In 2001, Awadallah was appointed as a member of the board of trustees in the King Hussein Cancer Center in Jordan until 2013. From 2002 until 2008 he was the vice-chairman of the King Abdullah II Fund for Development. In 2008, he was appointed as a member of the Board of Directors of the Dubai School of Government. In 2010, he was a visiting fellow at the Oxford Centre for Islamic Studies at Oxford University, United Kingdom. In 2011, he was appointed as a member of the Advisory Board of the Middle East Centre, of the London School of Economics and Political Science of the University of London. In 2010, Awadallah was appointed as secretary general of the Islamic Chamber of Commerce and Industry and as a member of the Advisory Board of Standard Chartered Bank for the MENA region. In May 2014, he was appointed as a member of the Board of Trustees of Al Quds University in Palestine.

== Arrest ==

On 3 April 2021, Awadallah was reportedly arrested by the Jordanian Government, along with other high ranking figures.

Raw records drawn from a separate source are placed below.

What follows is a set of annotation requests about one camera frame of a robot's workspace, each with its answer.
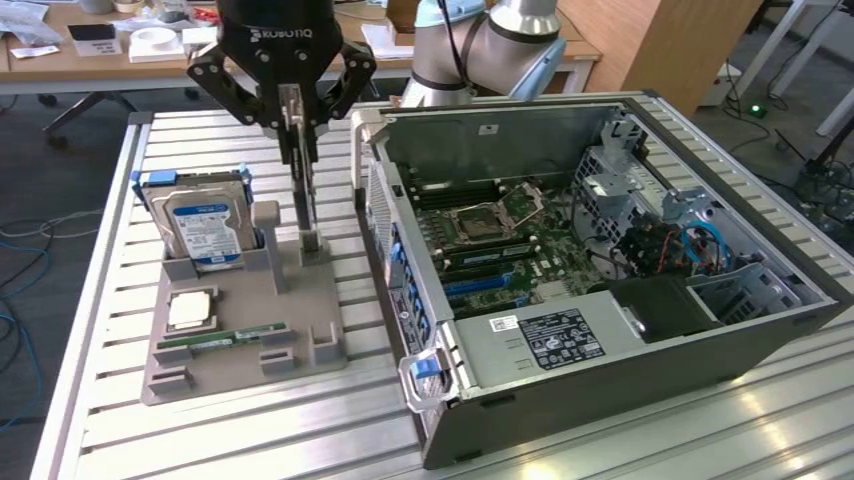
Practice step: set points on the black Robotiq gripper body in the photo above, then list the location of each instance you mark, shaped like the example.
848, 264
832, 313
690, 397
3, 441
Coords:
280, 55

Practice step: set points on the black graphics card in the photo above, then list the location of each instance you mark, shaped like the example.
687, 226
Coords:
307, 200

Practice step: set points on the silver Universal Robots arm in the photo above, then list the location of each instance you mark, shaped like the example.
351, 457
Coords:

The day after his arrest, a diplomatic delegation from Saudi Arabia arrived in Amman formally to stand in "full solidarity" with Jordan and supports all decisions and measures taken by King Abdullah II. The Washington Post claimed they requested the release of Awadullah. In the past Awadullah was a special envoy to Saudi Arabia sent by King Abdullah II, during which time he was granted a Saudi passport. The Saudi insistence on Awadullah's immediate release — before any judicial process or the filing of formal charges — gives the appearance that the Saudis are worried about what he might say. The Saudi foreign ministry denied the claims and responded to the CNN investigation about the issue that "The minister [Prince Faisal Bin Farhan] was in Amman to confirm solidarity and support of the Kingdom of Saudi Arabia for the Kingdom of Jordan", and that "the minister did not discuss any other issues or submit any requests."